*PROVIDED MATERIAL*.
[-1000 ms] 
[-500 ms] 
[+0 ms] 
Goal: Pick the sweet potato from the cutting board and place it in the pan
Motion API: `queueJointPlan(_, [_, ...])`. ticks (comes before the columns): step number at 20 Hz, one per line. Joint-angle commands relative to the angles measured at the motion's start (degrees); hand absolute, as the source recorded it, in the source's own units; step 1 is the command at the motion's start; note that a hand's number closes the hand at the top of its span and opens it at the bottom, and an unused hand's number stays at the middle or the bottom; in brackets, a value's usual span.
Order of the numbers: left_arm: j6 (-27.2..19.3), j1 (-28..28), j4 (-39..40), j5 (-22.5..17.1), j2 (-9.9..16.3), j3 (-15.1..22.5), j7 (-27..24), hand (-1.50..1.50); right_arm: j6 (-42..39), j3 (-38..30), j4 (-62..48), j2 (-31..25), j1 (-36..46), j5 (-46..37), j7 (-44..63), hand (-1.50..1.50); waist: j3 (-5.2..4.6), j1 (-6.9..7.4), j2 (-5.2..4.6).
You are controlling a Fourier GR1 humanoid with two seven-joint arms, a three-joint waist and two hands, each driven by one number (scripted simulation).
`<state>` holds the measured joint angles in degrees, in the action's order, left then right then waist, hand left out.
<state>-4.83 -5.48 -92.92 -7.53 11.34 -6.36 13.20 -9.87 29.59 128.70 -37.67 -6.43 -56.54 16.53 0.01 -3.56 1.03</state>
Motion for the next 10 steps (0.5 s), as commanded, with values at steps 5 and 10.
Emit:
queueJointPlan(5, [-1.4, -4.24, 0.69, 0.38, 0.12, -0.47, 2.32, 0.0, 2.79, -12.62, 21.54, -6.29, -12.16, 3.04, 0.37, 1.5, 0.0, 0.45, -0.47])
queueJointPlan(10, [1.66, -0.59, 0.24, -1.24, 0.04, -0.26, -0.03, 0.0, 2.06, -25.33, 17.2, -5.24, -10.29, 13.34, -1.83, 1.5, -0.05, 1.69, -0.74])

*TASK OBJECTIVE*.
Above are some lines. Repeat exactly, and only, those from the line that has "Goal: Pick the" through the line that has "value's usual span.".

*WRITTEN ANSWER*.
Goal: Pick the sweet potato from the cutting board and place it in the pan
Motion API: `queueJointPlan(_, [_, ...])`. ticks (comes before the columns): step number at 20 Hz, one per line. Joint-angle commands relative to the angles measured at the motion's start (degrees); hand absolute, as the source recorded it, in the source's own units; step 1 is the command at the motion's start; note that a hand's number closes the hand at the top of its span and opens it at the bottom, and an unused hand's number stays at the middle or the bottom; in brackets, a value's usual span.

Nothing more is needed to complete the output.